The case at hand involved a permit condition imposed in 1981. At that time, the Adamson Companies sought a permit from the Coastal Commission to expand a mobile home park on Point Dume in Malibu. The Commission approved the application on the condition that Adamson provide an “offer to dedicate” (OTD) land several miles away to provide for public recreational use. Adamson did not challenge the condition and in 1983 executed the OTD, which was promptly recorded.

The Commission transferred its rights in the OTD to the Coastal Conservancy. In August 2002, the Conservancy accepted the OTD, drew up plans for public improvements and prepared to record its acceptance. But the Serra Canyon Company, Ltd., which had acquired property from Adamson in 1992 as part of a lawsuit settlement, sued the Coastal Commission. Serra argued that the original permit condition was involuntary and unconstitutional, so any attempt to accept the OTD was prohibited.

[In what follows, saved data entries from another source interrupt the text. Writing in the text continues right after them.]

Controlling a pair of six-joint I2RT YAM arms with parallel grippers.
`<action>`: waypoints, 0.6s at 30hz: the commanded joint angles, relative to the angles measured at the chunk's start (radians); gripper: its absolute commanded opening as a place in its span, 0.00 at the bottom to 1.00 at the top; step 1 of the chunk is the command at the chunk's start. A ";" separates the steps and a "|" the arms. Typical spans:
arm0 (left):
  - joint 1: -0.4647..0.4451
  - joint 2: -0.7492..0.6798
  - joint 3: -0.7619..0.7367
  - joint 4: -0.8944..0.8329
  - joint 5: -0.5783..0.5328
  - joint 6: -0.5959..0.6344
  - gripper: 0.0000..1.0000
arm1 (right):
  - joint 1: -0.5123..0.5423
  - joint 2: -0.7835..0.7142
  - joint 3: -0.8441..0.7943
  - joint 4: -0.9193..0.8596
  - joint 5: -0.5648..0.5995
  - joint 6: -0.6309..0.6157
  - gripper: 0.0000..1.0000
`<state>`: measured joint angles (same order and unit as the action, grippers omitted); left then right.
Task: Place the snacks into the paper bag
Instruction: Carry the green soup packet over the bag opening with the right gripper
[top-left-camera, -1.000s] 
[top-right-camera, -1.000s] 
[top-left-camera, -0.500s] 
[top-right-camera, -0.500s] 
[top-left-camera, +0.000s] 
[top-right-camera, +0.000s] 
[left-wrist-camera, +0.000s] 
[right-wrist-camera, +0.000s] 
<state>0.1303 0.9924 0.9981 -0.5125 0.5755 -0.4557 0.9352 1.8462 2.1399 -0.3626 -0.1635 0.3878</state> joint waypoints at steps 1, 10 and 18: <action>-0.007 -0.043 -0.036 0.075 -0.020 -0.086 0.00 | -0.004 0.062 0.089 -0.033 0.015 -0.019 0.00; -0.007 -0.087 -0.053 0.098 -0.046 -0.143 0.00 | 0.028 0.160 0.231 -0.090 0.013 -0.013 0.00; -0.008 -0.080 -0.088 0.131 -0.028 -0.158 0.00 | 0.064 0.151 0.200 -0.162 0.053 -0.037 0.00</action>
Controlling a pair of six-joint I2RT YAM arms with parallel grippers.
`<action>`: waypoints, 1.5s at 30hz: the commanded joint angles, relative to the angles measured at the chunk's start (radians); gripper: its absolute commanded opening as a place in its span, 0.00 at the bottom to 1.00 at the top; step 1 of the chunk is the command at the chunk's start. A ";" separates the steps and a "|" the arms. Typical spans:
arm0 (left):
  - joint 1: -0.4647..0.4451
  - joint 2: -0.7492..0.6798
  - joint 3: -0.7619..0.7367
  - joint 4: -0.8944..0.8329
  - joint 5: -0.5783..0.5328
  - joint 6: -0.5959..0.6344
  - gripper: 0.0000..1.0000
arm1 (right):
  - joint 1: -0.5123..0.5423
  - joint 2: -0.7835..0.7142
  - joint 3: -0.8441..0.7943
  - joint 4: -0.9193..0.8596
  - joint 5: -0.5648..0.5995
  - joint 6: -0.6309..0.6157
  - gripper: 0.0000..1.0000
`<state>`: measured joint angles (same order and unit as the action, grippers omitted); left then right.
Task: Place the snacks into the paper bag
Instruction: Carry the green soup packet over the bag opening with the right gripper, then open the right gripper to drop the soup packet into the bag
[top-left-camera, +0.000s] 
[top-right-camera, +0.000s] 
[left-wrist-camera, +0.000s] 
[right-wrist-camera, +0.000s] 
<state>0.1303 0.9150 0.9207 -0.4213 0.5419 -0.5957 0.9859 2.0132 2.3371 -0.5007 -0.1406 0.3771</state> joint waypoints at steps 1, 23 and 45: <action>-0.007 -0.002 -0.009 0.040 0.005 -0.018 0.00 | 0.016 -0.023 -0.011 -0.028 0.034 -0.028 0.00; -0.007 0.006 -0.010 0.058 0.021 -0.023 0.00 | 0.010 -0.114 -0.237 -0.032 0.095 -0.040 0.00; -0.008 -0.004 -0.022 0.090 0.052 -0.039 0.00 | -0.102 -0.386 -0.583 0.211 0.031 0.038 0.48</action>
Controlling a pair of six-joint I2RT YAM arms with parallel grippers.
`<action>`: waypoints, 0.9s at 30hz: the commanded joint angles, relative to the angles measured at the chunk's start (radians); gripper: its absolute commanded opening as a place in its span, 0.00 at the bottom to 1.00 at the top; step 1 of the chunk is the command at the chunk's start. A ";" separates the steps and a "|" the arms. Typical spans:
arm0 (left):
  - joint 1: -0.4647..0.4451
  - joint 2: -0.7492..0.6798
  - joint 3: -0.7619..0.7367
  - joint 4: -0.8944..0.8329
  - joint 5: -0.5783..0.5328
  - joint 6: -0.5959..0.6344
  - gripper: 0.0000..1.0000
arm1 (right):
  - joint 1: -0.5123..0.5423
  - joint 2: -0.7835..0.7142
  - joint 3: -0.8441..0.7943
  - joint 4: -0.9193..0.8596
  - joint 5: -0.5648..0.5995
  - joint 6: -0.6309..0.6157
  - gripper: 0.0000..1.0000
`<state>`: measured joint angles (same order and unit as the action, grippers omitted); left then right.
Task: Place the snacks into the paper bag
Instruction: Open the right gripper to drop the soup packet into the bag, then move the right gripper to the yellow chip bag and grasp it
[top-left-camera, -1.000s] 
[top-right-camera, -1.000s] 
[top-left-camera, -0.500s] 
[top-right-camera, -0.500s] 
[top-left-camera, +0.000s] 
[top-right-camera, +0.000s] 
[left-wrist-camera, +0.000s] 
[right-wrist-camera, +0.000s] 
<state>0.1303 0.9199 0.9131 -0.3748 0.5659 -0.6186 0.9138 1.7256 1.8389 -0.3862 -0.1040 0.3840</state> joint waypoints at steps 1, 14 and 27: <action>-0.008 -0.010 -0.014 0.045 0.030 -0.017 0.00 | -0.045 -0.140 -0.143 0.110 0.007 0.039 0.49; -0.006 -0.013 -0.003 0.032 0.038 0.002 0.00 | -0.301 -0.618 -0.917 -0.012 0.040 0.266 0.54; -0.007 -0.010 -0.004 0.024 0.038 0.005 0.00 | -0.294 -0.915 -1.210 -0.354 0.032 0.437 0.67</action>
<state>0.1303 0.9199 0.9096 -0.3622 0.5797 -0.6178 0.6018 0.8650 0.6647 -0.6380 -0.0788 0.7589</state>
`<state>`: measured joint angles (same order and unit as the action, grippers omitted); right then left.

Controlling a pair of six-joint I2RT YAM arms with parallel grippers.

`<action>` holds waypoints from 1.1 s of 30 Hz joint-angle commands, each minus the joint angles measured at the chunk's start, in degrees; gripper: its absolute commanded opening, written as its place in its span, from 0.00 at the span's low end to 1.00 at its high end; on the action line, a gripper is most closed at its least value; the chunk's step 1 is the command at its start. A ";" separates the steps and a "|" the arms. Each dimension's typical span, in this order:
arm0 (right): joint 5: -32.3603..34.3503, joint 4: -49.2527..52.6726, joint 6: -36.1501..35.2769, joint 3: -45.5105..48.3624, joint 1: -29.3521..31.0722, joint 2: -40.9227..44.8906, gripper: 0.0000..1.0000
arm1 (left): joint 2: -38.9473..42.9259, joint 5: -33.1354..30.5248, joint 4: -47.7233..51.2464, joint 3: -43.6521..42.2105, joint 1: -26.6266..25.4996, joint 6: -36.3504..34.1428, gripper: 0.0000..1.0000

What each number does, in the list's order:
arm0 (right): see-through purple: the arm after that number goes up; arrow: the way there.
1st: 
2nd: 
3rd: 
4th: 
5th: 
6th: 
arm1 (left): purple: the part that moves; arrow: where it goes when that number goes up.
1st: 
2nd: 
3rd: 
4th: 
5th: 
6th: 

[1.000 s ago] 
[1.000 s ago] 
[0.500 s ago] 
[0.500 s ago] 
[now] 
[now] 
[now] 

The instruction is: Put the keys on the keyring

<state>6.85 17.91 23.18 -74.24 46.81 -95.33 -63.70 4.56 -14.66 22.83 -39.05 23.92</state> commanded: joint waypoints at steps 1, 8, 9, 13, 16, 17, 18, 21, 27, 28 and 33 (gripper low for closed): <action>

The Los Angeles County Superior Court ruled that the statute of limitations was 60 days from the Commission’s imposition of the condition. Serra appealed, but a unanimous three-judge panel of the Second District, Division Two, upheld the lower court.

In its opinion, the court cited Code of Civil Procedure § 1094.5 and Ojavan Investors, Inc. v California Coastal Com., (1994) 26 Cal.App. 4th 516, a case in which the court rejected a Malibu property owner’s challenge of deed restrictions imposed on a previous landowner because of the statute of limitations (see CP&DR Legal Digest, June 1997, August 1994). The present case was similar, the Second District determined.

“Adamson agreed to the condition imposed by the Commission and executed the OTD, thereby accepting the benefit of the permit,” Presiding Justice Roger Boren wrote for the court. “Serra, the successor owner of the property, is bound by Adamson’s waiver of its right to seek timely writ review.”

In Nollan, the landowner followed the proper procedure for an inverse condemnation claim by promptly seeking relief in court, Boren noted. Not so in the present case.

“Serra attempts to avoid the finality of the Commission’s original permit decision by arguing that it is merely challenging the Conservancy’s acceptance of the OTD. No matter how the action is styled, it remains a collateral attack on a decision that has been final for two decades,” Boren wrote. “The current claim derives solely from the Commission’s 1981 permit condition, not from the formalities involved in enforcing that condition.”

Boren then cited the Ninth Circuit’s decision in Daniel, concluding, “By accepting title to property with full knowledge that it is subject to an existing, recorded OTD, a landowner cannot claim that the exercise of the OTD amounts to a ‘taking.’ To secure a benefit (i.e. a development permit),the prior landowner conveyed away the very interest that the present owner now claims is being ‘taken’ by the government,” Boren wrote.

The Case:
Serra Canyon Company, Ltd. v. California Coastal Commission, No. B165314, 04 C.D.O.S. 6245, 2004 DJDAR 8451. Filed June 15, 2004. Ordered published July 13, 2004.